• EXERCISE DESCRIPTION: Return the lines of the data below starting at the one holding "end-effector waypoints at" and ending at the one holding "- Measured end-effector", word for word, leaving every picture out.

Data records

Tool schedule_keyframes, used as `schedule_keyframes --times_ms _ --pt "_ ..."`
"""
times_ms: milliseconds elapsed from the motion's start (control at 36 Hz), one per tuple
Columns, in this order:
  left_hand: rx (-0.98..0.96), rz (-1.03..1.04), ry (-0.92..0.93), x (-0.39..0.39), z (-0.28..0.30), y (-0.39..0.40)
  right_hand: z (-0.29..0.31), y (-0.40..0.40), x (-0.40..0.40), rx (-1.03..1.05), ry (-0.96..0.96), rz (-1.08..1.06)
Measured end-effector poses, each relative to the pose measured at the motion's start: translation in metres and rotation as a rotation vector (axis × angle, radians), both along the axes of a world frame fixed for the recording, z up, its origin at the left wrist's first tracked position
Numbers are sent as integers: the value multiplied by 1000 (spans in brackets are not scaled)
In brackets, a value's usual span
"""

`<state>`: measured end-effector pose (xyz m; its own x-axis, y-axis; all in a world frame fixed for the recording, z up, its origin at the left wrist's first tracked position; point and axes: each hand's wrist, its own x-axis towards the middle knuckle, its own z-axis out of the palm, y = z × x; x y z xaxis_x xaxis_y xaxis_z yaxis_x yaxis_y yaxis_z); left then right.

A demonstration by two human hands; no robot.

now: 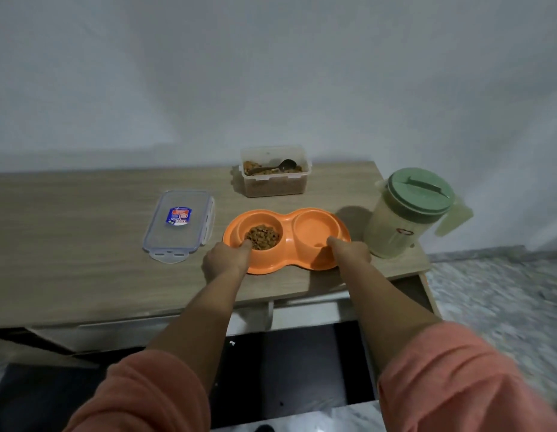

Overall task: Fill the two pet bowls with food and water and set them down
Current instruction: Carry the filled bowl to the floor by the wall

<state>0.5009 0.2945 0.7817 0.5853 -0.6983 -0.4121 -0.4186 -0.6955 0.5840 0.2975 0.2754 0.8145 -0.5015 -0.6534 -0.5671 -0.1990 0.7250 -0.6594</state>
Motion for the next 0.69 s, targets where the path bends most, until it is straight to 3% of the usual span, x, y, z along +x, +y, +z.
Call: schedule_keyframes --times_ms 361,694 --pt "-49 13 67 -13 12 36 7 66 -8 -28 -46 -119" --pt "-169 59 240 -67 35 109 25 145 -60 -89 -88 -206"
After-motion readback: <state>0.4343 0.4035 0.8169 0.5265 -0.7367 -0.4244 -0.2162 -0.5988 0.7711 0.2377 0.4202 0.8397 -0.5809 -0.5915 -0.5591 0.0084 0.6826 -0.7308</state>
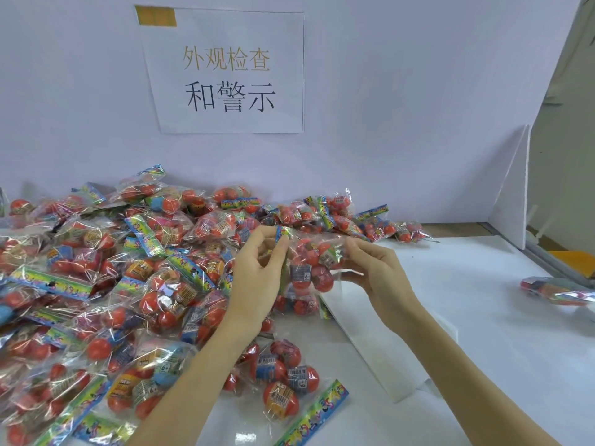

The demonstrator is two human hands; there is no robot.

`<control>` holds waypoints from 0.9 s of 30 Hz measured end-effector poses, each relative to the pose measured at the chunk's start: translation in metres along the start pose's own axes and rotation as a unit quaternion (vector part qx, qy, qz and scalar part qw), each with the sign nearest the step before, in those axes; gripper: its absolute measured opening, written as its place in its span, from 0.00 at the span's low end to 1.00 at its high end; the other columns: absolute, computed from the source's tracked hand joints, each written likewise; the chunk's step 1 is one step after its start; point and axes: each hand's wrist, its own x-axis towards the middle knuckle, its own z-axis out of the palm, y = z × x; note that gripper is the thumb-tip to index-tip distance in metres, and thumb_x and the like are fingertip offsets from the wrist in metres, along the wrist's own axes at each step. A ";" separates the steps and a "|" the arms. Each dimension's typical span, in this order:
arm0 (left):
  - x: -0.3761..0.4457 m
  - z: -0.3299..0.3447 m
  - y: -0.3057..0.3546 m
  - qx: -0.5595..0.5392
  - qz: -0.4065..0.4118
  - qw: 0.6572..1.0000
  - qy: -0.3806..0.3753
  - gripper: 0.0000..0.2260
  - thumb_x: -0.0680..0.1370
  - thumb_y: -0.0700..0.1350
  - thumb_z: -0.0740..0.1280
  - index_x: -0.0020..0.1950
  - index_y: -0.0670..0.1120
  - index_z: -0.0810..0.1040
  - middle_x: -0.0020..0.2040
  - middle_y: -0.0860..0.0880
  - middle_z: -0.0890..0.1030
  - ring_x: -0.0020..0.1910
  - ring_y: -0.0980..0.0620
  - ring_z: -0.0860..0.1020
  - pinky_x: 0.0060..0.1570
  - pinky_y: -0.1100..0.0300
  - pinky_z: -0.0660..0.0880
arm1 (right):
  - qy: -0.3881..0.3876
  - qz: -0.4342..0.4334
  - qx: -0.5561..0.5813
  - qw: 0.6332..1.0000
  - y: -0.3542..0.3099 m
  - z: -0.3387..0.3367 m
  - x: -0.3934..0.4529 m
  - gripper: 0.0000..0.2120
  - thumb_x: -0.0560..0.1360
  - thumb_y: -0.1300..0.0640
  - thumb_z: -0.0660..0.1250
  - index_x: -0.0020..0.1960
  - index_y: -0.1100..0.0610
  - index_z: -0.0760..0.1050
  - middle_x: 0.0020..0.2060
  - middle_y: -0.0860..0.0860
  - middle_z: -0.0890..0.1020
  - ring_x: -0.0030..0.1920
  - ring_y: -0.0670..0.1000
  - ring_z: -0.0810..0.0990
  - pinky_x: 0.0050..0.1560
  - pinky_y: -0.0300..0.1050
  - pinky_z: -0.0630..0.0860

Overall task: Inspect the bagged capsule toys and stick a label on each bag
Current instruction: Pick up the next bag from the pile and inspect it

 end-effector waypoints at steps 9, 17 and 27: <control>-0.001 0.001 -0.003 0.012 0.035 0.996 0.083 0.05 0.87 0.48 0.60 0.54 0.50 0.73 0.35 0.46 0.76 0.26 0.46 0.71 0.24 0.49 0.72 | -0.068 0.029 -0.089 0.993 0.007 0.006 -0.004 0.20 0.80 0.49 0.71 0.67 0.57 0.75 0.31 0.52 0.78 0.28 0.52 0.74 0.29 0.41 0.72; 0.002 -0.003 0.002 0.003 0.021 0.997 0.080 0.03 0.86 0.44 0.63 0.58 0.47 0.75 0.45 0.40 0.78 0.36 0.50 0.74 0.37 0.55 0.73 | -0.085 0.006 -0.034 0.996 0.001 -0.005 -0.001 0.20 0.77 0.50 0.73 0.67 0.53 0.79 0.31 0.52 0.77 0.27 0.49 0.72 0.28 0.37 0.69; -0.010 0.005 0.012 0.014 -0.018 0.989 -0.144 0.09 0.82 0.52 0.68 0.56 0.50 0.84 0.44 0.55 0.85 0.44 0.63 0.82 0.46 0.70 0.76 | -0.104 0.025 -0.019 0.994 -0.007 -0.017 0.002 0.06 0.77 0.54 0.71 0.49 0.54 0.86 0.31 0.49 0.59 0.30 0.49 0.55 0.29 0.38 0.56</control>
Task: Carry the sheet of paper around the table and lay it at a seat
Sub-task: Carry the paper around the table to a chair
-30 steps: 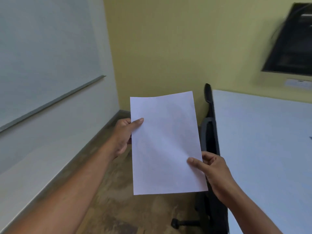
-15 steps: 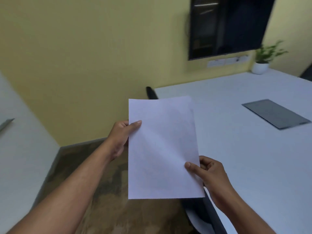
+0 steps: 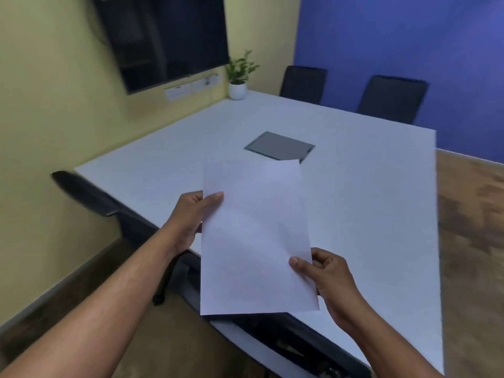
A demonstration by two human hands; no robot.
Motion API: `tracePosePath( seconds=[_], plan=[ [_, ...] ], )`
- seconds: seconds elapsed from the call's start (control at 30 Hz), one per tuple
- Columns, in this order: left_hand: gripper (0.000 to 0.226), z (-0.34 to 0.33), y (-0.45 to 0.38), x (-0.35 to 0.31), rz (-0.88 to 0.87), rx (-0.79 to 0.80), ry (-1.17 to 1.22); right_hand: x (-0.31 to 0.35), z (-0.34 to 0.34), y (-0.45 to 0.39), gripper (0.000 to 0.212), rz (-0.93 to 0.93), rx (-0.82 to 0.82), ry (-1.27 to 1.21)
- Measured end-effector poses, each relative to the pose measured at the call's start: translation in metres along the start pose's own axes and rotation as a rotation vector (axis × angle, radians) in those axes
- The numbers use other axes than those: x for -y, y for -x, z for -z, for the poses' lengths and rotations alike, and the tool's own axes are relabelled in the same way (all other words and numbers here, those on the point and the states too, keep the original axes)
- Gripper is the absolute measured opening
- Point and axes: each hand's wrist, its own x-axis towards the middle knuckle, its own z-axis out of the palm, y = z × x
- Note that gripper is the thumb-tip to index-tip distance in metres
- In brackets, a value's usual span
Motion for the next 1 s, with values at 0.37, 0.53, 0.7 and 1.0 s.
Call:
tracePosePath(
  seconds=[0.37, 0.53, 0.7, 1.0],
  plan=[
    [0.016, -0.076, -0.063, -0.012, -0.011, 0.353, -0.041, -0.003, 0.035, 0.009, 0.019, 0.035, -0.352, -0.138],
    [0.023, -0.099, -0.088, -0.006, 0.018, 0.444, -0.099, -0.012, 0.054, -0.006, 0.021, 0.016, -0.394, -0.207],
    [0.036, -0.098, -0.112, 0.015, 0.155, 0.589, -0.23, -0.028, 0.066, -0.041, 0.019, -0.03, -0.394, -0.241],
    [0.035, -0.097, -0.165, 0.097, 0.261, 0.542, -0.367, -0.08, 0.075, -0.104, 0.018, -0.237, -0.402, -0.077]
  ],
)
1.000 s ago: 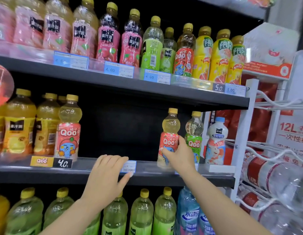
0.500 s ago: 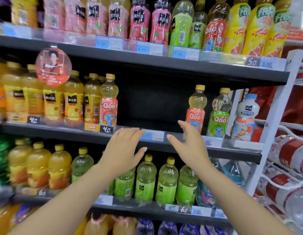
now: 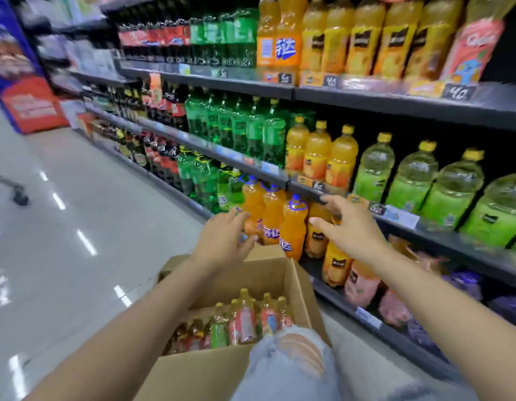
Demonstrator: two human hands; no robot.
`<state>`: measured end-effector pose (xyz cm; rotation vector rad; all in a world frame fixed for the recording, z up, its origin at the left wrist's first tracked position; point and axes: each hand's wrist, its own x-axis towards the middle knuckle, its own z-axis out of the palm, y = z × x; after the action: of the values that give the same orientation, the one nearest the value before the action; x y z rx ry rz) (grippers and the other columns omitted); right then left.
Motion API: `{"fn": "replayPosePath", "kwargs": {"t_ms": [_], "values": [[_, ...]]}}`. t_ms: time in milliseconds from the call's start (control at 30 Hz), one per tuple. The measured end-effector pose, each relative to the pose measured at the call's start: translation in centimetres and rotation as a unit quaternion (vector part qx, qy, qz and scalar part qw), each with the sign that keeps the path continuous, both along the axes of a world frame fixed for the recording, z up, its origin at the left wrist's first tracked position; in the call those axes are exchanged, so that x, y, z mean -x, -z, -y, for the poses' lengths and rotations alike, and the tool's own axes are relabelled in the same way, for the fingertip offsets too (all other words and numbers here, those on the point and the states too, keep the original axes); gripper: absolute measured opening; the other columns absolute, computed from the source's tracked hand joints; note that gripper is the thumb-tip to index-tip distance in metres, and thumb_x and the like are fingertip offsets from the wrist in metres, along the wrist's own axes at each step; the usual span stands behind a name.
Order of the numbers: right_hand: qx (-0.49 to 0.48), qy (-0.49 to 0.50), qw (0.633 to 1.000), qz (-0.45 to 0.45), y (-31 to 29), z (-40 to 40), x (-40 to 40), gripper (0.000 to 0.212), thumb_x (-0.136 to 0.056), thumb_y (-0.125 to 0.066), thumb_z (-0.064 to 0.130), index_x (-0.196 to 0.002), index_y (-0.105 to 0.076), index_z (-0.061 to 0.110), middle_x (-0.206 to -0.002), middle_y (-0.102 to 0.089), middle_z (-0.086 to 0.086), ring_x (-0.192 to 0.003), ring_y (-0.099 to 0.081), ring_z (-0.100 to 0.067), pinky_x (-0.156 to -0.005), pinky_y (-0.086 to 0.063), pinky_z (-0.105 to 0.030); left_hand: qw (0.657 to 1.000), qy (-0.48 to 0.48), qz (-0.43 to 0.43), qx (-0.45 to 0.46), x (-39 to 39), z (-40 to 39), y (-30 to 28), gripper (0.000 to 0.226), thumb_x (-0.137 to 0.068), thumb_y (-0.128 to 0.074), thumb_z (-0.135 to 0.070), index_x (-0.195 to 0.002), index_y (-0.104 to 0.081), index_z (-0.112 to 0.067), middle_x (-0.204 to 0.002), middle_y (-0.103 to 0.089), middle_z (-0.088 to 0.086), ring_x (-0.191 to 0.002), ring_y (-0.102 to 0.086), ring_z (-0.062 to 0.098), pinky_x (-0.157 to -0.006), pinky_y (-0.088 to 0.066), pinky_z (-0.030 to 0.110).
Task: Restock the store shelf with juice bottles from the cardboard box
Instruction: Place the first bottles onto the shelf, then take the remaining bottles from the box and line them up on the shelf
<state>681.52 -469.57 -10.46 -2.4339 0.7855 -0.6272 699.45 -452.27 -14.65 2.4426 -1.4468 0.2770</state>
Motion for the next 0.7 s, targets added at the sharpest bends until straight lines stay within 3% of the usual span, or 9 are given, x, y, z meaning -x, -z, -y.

• SOLUTION:
 end-effector waypoints at steps 9, 17 and 27: <control>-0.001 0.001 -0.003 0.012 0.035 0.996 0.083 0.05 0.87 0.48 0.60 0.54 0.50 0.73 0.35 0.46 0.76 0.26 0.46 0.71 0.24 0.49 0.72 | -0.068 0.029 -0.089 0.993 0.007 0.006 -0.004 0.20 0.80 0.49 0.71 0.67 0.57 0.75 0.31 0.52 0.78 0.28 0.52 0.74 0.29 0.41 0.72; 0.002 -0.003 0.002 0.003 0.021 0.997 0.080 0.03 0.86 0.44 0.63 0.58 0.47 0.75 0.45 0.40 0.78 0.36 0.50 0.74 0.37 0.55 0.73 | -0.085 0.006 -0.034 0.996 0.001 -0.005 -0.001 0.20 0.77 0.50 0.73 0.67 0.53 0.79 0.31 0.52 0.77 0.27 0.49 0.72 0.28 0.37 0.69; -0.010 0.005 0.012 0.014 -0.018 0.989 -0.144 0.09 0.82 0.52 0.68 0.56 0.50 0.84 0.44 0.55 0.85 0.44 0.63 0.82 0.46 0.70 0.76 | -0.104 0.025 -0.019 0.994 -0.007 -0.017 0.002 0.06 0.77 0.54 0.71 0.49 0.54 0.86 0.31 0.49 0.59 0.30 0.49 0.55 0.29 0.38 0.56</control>
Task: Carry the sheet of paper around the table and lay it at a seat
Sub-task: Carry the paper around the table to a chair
-30 steps: 
-15 steps: 
+0 steps: 
A demonstration by two human hands; no robot.
Motion API: `tracePosePath( seconds=[_], plan=[ [_, ...] ], )`
- seconds: seconds elapsed from the call's start (control at 30 Hz), one per tuple
- Columns, in this order: left_hand: gripper (0.000 to 0.226), z (-0.34 to 0.33), y (-0.45 to 0.38), x (-0.35 to 0.31), rz (-0.88 to 0.87), rx (-0.79 to 0.80), ry (-1.17 to 1.22); right_hand: x (-0.31 to 0.35), z (-0.34 to 0.34), y (-0.45 to 0.39), gripper (0.000 to 0.212), rz (-0.93 to 0.93), rx (-0.82 to 0.82), ry (-1.27 to 1.21)
- Measured end-effector poses, each relative to the pose measured at the call's start: translation in metres along the start pose's own axes and rotation as a rotation vector (axis × angle, radians) in those axes

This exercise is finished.